Go through the entries below and count the lines where the word "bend" appears; give only the count.

Excerpts from a dataset:
╭──
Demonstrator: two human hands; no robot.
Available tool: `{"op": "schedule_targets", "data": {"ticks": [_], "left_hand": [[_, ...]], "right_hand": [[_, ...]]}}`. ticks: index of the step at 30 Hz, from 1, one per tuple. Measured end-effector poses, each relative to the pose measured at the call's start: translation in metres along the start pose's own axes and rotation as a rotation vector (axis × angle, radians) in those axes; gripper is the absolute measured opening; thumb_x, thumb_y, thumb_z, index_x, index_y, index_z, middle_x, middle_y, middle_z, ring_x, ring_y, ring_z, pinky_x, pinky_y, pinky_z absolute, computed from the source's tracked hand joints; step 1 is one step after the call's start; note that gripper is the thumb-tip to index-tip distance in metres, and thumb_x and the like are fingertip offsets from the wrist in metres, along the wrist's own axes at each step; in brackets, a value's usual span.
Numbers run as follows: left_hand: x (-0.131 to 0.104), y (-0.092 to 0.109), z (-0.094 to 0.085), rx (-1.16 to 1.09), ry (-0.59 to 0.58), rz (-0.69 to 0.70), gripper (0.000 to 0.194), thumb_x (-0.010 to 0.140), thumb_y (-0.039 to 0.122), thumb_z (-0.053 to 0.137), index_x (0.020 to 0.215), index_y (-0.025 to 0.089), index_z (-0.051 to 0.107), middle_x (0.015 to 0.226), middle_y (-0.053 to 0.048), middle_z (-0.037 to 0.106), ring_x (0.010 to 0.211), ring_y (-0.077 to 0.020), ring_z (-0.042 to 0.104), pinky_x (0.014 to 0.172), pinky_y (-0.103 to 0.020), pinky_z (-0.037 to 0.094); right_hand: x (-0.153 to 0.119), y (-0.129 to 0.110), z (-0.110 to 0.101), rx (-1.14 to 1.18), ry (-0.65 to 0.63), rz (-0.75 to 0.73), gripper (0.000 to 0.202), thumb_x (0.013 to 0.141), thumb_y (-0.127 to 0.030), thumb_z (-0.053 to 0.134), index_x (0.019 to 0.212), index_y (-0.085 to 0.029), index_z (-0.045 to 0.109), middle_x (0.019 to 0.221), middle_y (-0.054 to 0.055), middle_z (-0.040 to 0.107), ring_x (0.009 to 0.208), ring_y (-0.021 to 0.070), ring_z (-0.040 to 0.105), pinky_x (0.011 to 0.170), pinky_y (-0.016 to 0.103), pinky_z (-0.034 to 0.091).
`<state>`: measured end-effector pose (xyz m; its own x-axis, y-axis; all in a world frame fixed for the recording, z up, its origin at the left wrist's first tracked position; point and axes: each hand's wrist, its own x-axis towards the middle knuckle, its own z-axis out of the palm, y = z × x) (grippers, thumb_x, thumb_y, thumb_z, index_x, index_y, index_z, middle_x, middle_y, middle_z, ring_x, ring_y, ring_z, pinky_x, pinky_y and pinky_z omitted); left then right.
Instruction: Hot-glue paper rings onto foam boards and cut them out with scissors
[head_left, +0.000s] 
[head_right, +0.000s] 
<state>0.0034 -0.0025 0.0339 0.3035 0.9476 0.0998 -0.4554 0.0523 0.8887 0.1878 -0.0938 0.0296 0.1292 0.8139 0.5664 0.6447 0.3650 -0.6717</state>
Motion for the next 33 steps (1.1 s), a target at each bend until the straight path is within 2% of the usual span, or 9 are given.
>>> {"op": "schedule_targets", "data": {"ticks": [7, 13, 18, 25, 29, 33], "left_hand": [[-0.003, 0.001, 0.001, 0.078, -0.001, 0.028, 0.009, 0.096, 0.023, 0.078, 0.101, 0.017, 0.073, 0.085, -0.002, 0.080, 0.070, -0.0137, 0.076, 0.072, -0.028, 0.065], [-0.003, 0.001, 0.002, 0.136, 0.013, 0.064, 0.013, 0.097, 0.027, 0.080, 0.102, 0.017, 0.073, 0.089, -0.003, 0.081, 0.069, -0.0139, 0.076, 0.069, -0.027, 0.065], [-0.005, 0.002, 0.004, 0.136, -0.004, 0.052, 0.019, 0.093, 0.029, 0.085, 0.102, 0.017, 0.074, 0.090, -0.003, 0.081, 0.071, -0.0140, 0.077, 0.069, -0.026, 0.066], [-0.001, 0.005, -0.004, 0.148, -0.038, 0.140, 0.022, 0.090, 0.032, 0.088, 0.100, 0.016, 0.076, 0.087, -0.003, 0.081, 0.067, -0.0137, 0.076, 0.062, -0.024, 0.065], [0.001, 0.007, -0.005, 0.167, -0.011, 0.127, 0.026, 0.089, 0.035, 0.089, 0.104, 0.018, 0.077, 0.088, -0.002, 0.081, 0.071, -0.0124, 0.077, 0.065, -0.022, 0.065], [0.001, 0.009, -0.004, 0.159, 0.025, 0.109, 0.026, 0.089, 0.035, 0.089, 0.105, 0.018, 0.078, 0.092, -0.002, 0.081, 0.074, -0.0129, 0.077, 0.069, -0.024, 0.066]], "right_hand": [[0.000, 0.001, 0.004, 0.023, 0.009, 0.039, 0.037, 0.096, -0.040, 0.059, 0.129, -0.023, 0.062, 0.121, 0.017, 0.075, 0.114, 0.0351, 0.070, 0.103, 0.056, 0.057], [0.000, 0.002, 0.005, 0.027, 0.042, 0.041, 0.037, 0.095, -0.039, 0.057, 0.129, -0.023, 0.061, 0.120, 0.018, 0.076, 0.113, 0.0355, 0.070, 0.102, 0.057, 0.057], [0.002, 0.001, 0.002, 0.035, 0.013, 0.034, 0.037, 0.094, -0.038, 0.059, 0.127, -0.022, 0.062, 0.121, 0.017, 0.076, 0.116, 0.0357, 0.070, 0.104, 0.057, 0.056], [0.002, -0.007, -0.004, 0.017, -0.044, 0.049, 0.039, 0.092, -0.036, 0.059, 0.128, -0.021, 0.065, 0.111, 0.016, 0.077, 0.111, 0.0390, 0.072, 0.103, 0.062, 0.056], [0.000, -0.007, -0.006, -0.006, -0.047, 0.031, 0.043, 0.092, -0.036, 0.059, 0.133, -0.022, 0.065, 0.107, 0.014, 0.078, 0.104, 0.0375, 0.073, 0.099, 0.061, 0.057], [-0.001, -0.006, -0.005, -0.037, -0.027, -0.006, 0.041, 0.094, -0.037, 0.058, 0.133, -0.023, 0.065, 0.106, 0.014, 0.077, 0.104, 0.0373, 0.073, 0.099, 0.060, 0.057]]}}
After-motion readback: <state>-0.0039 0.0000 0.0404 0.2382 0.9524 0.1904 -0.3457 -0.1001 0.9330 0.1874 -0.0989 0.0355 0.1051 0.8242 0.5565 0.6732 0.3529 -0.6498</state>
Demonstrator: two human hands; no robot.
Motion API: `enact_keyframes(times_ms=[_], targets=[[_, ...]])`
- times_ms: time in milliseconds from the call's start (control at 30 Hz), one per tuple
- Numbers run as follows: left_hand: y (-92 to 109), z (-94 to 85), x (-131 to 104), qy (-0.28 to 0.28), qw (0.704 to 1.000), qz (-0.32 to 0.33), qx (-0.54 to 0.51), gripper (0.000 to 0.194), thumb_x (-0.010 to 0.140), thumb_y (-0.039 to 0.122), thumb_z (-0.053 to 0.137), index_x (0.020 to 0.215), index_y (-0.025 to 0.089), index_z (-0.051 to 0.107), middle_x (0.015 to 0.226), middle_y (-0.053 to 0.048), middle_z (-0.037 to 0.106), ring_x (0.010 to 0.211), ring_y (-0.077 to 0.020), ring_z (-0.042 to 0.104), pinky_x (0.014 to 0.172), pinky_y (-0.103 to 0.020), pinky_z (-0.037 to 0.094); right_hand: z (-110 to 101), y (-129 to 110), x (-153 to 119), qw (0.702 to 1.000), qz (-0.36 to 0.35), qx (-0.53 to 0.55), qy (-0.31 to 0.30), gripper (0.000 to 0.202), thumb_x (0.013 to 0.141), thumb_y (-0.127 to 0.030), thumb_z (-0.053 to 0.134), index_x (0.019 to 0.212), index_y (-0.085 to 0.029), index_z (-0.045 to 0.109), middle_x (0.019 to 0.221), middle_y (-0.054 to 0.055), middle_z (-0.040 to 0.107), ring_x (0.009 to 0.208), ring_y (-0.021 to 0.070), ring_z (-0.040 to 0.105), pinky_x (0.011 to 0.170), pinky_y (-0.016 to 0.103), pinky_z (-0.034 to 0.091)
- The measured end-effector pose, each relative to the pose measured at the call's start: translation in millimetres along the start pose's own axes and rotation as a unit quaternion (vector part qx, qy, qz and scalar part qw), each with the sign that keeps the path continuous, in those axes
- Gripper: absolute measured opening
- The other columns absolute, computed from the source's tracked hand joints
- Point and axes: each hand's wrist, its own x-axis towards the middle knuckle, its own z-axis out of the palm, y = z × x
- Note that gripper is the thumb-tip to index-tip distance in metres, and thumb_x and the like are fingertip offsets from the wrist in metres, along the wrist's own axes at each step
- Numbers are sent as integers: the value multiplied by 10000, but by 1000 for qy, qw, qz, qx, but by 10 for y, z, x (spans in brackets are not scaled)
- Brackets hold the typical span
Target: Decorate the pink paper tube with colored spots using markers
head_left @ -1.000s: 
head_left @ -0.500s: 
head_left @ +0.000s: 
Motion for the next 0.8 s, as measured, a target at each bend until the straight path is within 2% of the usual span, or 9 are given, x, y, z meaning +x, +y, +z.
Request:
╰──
RESULT FOR THIS TASK:
2